● RECORDS FOR THE TASK:
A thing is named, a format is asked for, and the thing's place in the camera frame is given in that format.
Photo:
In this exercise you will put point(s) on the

---

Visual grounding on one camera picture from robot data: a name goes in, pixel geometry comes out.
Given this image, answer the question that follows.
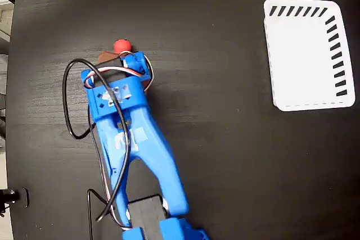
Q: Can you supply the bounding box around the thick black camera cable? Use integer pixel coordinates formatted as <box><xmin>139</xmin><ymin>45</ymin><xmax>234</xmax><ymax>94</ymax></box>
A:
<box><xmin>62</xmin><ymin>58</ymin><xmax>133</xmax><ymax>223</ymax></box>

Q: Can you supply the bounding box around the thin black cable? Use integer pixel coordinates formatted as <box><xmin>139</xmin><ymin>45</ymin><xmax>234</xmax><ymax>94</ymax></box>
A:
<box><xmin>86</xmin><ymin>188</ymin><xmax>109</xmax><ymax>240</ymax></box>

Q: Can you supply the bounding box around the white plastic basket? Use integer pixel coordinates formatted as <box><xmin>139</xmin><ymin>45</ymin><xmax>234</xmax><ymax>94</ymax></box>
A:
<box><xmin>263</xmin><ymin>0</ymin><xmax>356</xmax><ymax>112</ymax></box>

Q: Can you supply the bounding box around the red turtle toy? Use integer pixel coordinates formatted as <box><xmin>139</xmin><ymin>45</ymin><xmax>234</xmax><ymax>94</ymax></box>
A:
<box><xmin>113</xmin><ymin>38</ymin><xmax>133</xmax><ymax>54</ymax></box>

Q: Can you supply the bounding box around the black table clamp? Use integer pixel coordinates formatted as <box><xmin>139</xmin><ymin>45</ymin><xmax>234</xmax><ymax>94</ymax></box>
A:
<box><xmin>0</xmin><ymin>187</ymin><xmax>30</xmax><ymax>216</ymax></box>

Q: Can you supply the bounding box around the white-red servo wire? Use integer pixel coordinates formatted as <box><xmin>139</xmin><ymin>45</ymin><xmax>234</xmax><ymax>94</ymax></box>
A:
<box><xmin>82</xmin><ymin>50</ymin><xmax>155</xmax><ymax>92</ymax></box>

● WHAT THE TASK ASKS:
Looking at the records above, how many lines include "that"? Please give the number and nothing more.

● COMPLETED TASK:
2